*** Records for processing ***

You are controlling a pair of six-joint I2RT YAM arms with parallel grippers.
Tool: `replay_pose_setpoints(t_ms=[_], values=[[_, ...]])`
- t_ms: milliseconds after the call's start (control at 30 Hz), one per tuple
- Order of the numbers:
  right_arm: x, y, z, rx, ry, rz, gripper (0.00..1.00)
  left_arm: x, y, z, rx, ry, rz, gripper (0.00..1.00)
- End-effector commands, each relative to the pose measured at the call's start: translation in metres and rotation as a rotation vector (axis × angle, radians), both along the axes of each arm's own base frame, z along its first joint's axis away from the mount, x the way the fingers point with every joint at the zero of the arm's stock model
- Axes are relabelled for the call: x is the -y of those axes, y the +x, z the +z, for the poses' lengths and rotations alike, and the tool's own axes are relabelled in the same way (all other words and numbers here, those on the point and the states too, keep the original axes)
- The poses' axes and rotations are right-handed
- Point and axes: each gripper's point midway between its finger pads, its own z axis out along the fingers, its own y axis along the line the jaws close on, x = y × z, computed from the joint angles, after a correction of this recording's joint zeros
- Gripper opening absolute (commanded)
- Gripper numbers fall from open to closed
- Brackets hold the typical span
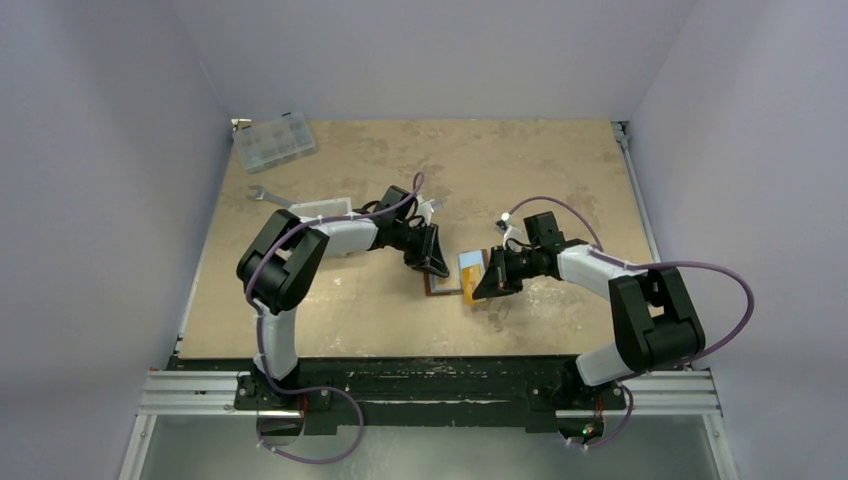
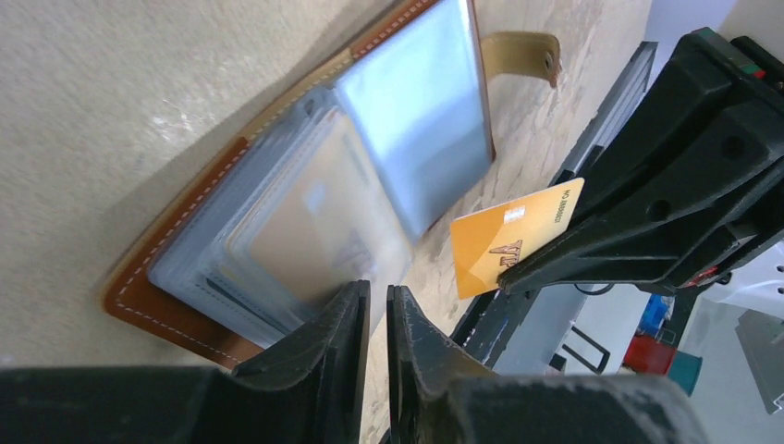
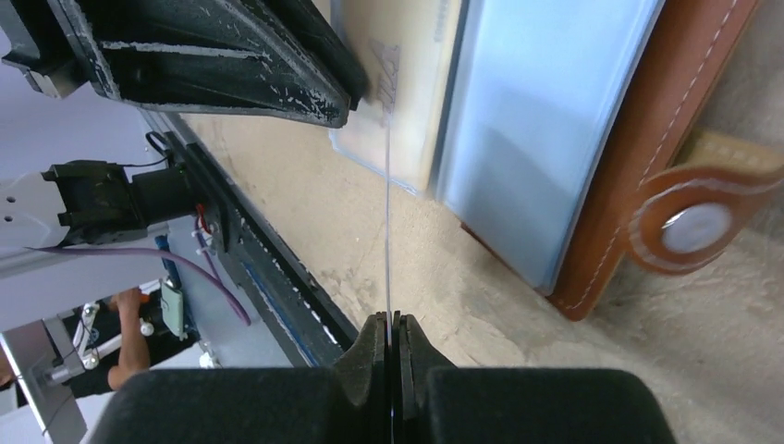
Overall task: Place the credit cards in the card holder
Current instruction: Insert the credit card into the card holder.
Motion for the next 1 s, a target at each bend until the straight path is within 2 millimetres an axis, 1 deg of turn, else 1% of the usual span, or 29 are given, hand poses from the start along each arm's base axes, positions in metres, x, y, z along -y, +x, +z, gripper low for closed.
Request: replay_pose_setpoints(t_ms=[0,100,200,467,567,967], values=[[-0.007,0.009,0.002,0.034,0.063,0.038,0.00,-0.015,0.010,-0.015,0.016,0.087,-0.009,0.17],[-0.007,0.013,-0.001,0.017,0.059,0.043,0.00,-0.018,0.010,-0.021,0.002,0.104,-0.006,0.17],[-0.004,0.013,-0.005,-0.012,0.050,0.044,0.00,-0.023,0.009,-0.028,-0.005,0.130,-0.001,0.17],[-0.009,0.015,0.000,-0.019,0.103,0.061,0.00,-0.034,0.006,-0.045,-0.024,0.191,-0.011,0.16],[-0.010,0.016,-0.003,-0.026,0.103,0.059,0.00,-0.037,0.005,-0.050,-0.030,0.207,-0.013,0.16],[-0.010,0.020,-0.020,-0.078,0.079,0.056,0.00,-0.044,0.003,-0.057,-0.027,0.249,-0.013,0.14]])
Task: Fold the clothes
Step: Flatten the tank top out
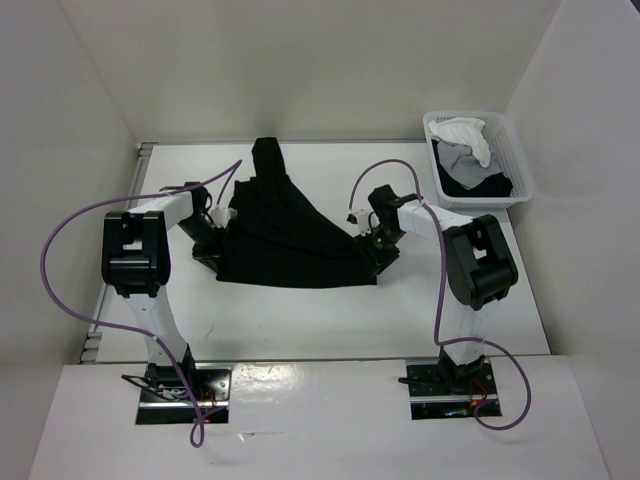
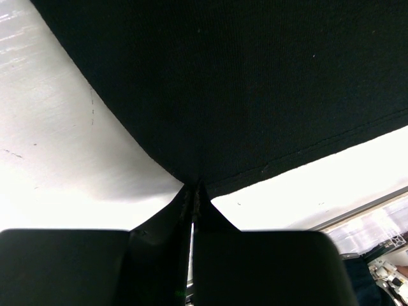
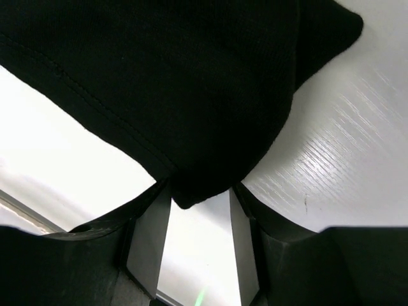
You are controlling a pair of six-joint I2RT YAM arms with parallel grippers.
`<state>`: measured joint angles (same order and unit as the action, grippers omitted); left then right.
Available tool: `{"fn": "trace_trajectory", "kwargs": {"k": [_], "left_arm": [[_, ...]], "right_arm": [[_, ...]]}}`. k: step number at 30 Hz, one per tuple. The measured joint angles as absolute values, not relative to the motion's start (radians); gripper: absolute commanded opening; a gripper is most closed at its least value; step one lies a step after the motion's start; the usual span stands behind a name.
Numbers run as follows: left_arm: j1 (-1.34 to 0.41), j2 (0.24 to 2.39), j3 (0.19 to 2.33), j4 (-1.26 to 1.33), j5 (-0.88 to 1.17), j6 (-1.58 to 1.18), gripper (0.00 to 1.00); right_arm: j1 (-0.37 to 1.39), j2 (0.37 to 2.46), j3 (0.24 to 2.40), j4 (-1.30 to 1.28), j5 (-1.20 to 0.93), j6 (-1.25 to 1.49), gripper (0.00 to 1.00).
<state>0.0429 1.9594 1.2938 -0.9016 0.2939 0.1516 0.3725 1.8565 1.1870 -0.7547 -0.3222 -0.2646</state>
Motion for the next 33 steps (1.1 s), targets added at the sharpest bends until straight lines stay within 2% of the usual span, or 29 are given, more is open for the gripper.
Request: {"fn": "trace_trajectory", "kwargs": {"k": [7, 9, 10, 11, 20, 28, 33], "left_arm": [[0.043, 1.959, 1.294, -0.904, 0.294, 0.154, 0.00], [0.043, 1.959, 1.294, -0.905, 0.293, 0.154, 0.00], [0.043, 1.959, 1.294, -0.905, 0.294, 0.154, 0.00], [0.043, 1.959, 1.294, -0.905, 0.294, 0.154, 0.00], [0.043, 1.935, 1.346, -0.949, 0.302, 0.159, 0.00], [0.044, 1.842, 1.888, -1.037, 0.313, 0.180, 0.00], [0.045, 1.732, 2.095, -1.075, 0.323, 0.182, 0.00]], "right_arm": [[0.387, 1.877, 1.201, -0.761, -0.326, -0.255, 0.30], [0.391, 1.882, 1.203, -0.762, -0.326, -0.252, 0.18], [0.393, 1.887, 1.204, -0.764, -0.326, -0.246, 0.05], [0.397, 1.889, 1.206, -0.764, -0.326, -0.247, 0.00], [0.419, 1.904, 1.275, -0.823, -0.298, -0.246, 0.00], [0.420, 1.858, 1.774, -0.925, -0.185, -0.280, 0.00], [0.426, 1.724, 1.925, -0.921, -0.093, -0.288, 0.00]]}}
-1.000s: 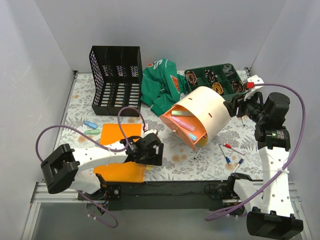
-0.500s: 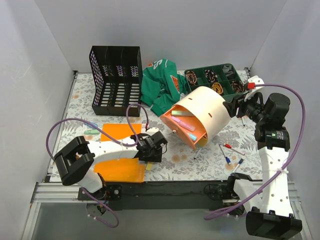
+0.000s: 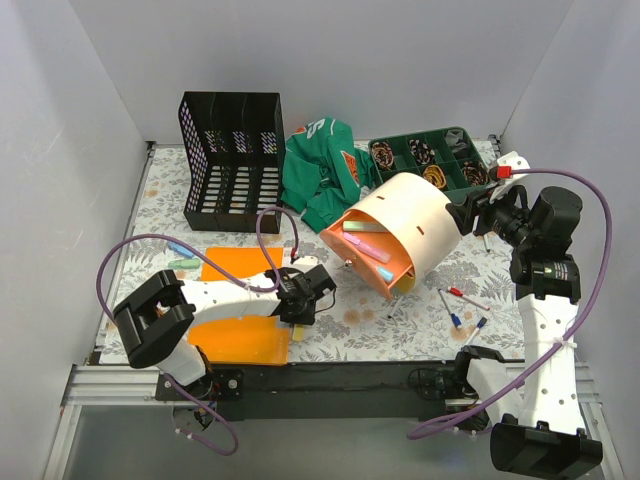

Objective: Organize the desk

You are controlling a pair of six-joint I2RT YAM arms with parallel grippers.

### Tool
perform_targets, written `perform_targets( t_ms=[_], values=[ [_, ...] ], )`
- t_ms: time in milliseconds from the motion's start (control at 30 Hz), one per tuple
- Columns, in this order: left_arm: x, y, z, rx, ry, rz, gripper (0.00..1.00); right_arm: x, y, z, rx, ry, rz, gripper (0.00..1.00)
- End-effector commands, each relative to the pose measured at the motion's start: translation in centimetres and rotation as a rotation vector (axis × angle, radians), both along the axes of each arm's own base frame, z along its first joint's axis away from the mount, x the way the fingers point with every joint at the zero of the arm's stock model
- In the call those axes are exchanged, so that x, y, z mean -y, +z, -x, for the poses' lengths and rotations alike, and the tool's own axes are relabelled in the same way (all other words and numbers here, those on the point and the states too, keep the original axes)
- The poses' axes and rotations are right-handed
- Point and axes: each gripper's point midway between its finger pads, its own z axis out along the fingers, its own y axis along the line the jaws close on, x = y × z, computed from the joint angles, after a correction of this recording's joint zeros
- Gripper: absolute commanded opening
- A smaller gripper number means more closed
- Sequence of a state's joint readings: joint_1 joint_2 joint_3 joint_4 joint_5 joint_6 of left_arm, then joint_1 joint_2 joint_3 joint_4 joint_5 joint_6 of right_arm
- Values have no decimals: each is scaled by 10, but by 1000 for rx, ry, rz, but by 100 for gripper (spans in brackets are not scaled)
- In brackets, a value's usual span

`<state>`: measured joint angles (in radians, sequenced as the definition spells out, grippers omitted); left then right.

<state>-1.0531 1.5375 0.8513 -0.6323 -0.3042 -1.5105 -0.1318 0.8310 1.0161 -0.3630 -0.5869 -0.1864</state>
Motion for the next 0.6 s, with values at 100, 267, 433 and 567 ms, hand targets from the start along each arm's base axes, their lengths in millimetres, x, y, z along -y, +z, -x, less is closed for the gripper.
perform_targets(
  t_ms=[100, 267, 433, 567],
  values=[
    [-12, -14, 2, -7, -4, -87, 33, -2, 13, 1, 51, 15, -8, 60],
    [-14, -21, 4, -23, -10, -129, 37, -1, 14, 1, 57, 13, -7, 60],
    [-13, -14, 2, 2, -3, -125, 29, -1, 13, 1, 51, 13, -8, 60],
    [-9, 3, -2, 45, -2, -79, 14, -1, 13, 1, 51, 15, -9, 60]
  ],
)
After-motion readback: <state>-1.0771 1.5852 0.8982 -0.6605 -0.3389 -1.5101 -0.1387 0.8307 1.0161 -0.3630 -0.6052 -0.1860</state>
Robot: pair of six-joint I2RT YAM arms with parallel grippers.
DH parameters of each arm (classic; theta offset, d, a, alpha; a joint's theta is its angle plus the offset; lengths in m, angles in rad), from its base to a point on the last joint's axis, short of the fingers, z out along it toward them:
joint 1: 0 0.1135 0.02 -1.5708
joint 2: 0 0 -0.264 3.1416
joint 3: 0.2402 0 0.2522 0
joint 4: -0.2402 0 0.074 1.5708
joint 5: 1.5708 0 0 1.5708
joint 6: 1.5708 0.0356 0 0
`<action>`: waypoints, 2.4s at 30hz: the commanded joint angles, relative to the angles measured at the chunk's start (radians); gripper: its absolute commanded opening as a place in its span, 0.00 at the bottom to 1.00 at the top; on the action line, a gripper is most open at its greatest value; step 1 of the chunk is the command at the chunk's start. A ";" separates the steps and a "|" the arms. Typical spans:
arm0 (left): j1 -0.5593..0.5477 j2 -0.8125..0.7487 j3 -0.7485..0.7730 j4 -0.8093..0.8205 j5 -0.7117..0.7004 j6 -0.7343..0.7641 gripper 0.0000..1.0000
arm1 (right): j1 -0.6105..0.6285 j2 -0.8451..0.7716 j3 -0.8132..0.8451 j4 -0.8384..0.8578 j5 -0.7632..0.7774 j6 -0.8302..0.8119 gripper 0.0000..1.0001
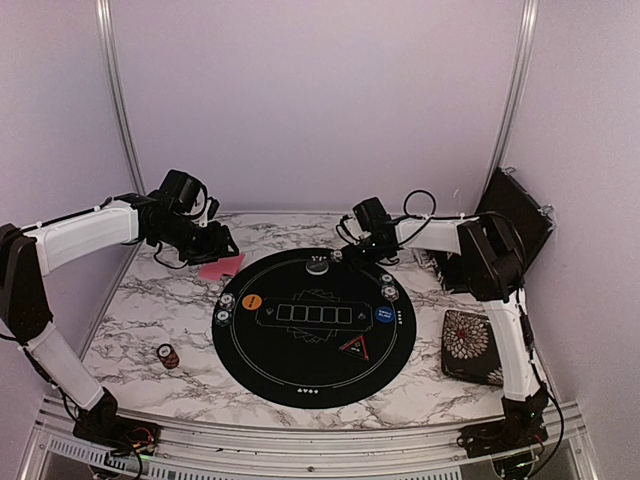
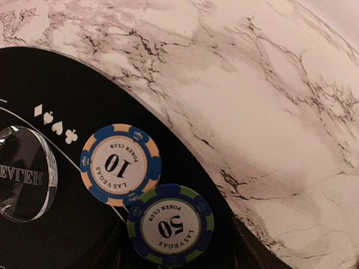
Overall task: Distribute texas hold em gaming equipment
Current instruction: Move the pile of poker chips to the dealer area, then pick up the pile of poker chips from the pile of poker chips.
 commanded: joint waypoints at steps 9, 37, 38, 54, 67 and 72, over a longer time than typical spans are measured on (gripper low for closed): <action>0.002 0.006 -0.006 0.019 0.021 -0.010 0.61 | 0.011 -0.054 -0.025 -0.126 -0.096 0.038 0.60; 0.000 -0.037 -0.064 -0.007 -0.034 -0.023 0.62 | 0.049 -0.358 -0.224 -0.106 -0.055 0.145 0.73; 0.001 -0.040 -0.066 -0.010 -0.036 -0.023 0.62 | 0.052 -0.375 -0.237 -0.098 -0.056 0.147 0.75; -0.024 -0.078 -0.141 -0.065 -0.134 -0.031 0.62 | 0.138 -0.578 -0.375 -0.058 0.013 0.200 0.82; -0.069 -0.163 -0.236 -0.118 -0.233 -0.099 0.62 | 0.172 -0.712 -0.529 0.006 0.039 0.239 0.81; -0.075 -0.235 -0.277 -0.203 -0.286 -0.150 0.62 | 0.171 -0.760 -0.574 0.045 0.047 0.245 0.82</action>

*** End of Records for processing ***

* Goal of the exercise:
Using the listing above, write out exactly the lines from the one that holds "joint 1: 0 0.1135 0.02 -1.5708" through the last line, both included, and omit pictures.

* Answer to this exercise:
joint 1: 0 0.1135 0.02 -1.5708
joint 2: 0 0 -0.264 3.1416
joint 3: 0.2402 0 0.2522 0
joint 4: -0.2402 0 0.074 1.5708
joint 5: 1.5708 0 0 1.5708
joint 6: 1.5708 0.0356 0 0
`<action>`: waypoints, 2.4s at 30hz: the commanded joint angles, relative to the angles measured at the chunk's start (radians); gripper: its absolute commanded opening as a place in its span, 0.00 at the bottom to 1.00 at the top; on the action line, a gripper is most open at its greatest value; step 1 of the chunk is the command at the chunk's start. A ";" separates the steps and a "|" the arms. Typical spans:
arm0 (left): j1 -0.5593..0.5477 j2 -0.8125..0.7487 j3 -0.7485..0.7730 j4 -0.8093..0.8205 j5 -0.7117..0.7004 j6 -0.7343..0.7641 gripper 0.0000..1.0000
arm1 (right): j1 -0.6105..0.6285 j2 -0.8451..0.7716 j3 -0.8132..0.8451 j4 -0.8384..0.8578 j5 -0.7632..0.7774 j6 -0.8302..0.8119 gripper 0.0000..1.0001
Overall task: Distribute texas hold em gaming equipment
Current instruction: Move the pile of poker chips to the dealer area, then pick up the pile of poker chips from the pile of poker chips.
 commanded: joint waypoints at steps 9, 37, 38, 54, 67 and 72, over a longer time than typical spans are measured on (gripper low for closed): <action>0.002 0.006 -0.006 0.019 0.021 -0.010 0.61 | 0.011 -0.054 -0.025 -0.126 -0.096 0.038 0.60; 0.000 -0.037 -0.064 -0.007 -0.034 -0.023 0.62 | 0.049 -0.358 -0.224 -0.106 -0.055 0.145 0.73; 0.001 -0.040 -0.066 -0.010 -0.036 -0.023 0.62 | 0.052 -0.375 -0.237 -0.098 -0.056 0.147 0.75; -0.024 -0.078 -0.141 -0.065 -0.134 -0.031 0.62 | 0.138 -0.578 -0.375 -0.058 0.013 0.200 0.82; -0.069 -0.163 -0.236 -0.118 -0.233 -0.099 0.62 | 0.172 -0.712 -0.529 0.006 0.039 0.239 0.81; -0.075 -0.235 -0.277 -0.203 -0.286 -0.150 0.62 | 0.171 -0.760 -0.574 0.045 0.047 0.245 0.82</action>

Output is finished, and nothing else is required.